Hello
I am having an issue with my data steps removing leading 1's from my variable, for example test.prov2 is being sorted by key which I need the dataset sorted by (test.prov2) but in that case the id is losing the leading 1's. How do I not remove the 1's (from variable key)when sorting or merging? Example is attached i want to keep the 1;s in key but they are being dropped.
proc sort data=test.prov2 ;
by key;
format id $20.;
run;
proc sort data=test1.prov;
by key;
run;
data hce.provider_merge5;
merge test.prov2 test1.prov;
length id $20;
by key;
run;
PROC SORT will not change any data in variables, it will only reorder observations and, if NODUPKEY is used, remove complete observations. There will not be any change to the content of variables.
Are you sure that id is only contained in dataset prov2?
For example after the sort
the below data step , i see the attached instead of the 1111s in front of the id, it shows just characters and letters. but i need the ones, why would the ones disappear in the datastep?
proc sort data=prov2 ;
by key;
format id $20.;
run;
Remove the format statement.

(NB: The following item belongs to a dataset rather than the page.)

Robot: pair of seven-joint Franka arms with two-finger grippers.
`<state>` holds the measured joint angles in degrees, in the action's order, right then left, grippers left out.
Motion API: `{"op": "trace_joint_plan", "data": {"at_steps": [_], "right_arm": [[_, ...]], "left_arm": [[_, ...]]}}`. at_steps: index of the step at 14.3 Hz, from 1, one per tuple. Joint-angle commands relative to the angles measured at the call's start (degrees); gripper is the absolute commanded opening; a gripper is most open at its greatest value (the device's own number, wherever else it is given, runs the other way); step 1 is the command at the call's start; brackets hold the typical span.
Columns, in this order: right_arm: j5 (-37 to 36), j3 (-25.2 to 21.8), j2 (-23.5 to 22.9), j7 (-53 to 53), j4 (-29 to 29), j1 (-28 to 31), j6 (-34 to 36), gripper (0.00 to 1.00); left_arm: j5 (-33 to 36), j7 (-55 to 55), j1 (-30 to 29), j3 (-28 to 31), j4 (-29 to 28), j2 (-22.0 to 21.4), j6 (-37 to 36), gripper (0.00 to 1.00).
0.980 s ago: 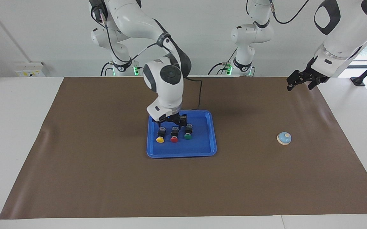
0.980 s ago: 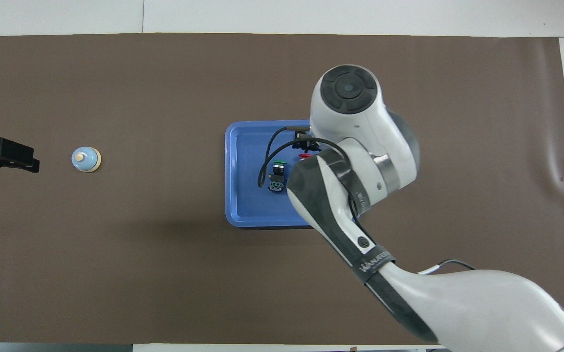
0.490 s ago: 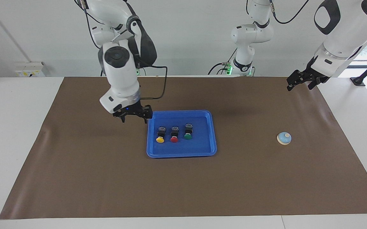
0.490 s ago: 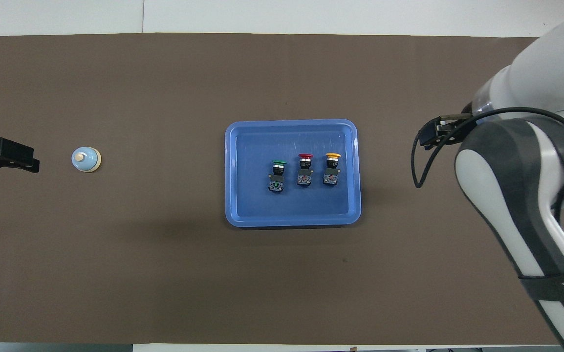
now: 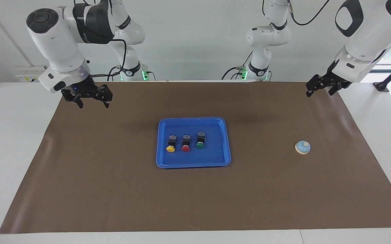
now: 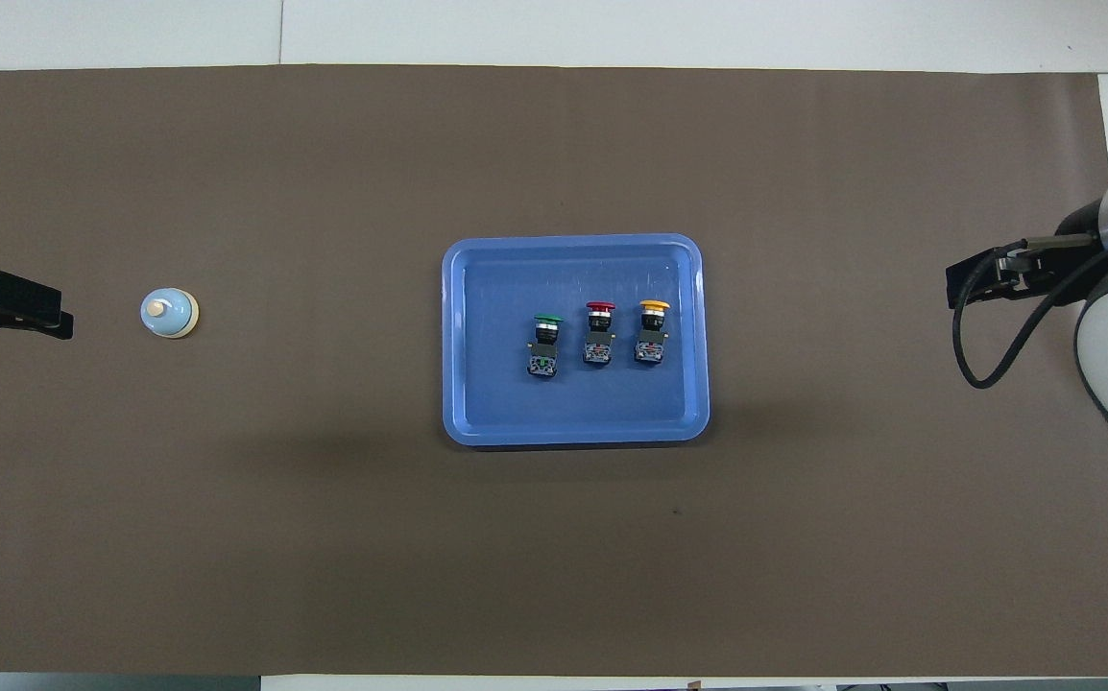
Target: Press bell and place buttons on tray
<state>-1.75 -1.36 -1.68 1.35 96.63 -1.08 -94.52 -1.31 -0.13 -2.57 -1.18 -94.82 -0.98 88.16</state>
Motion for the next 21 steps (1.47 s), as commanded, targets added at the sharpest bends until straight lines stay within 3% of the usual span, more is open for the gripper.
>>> {"op": "trace_joint_plan", "data": {"at_steps": [1,7,8,9,10,13,21], "right_arm": [[-0.7,0.9,0.8,-1.2,1.2,2.6,-0.2,1.0],[-0.7,1.0,0.7,-1.0,-0.2,2.4,0.8,1.0],[-0.6,1.0,0.5,-1.0,-0.5,2.5,1.0,1.0],[-0.6,1.0,0.3,-1.0,-1.3,2.6,1.3,1.0],[-0.6,1.0,0.2,-1.0,-1.7,2.6,2.1,1.0],[-0.4,1.0,-0.2,-1.1,-2.7,2.7,2.8,1.0],[-0.4,1.0,0.8,-0.6,-1.8,2.5,2.9,1.0]], "left_arm": [[0.9,0.0,-0.2,-0.2,-0.6,-1.1,0.2,1.0],[1.0,0.0,0.6,-0.3,-2.4,-1.6,1.0,0.99],[0.9,0.0,0.4,-0.3,-2.8,-1.3,0.9,0.66],[0.9,0.0,-0.1,-0.3,-2.8,-1.0,1.0,0.24],[0.9,0.0,-0.3,-0.3,-3.0,-0.8,1.0,0.0],[0.9,0.0,-1.2,-0.2,-3.4,0.0,2.8,0.0],[2.4,4.8,-2.1,-0.1,-3.4,7.5,9.7,0.0]]}}
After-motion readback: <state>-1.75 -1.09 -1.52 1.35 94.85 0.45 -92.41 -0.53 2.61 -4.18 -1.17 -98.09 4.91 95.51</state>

Run a PROC PRINT before and after the sort, then post the results here.
Do not attach Office documents; you can post the screenshot directly, using the camera icon.
showing before here (before the sort on key) the ids have 111's
after the sort this happens, the 1's vanish and only whatever is left after the 1's appears
Run this (and ONLY this!):
proc print data=test.prov2 (obs=10);
run;
proc sort
data=test.prov2 (obs=10)
out=prov2_test
;
by key;
run;
proc print data=prov2_test;
run;
Post the complete log of the code by copy/pasting it into a window opened with this button:
Also post the result of both PRINTs in one screenshot.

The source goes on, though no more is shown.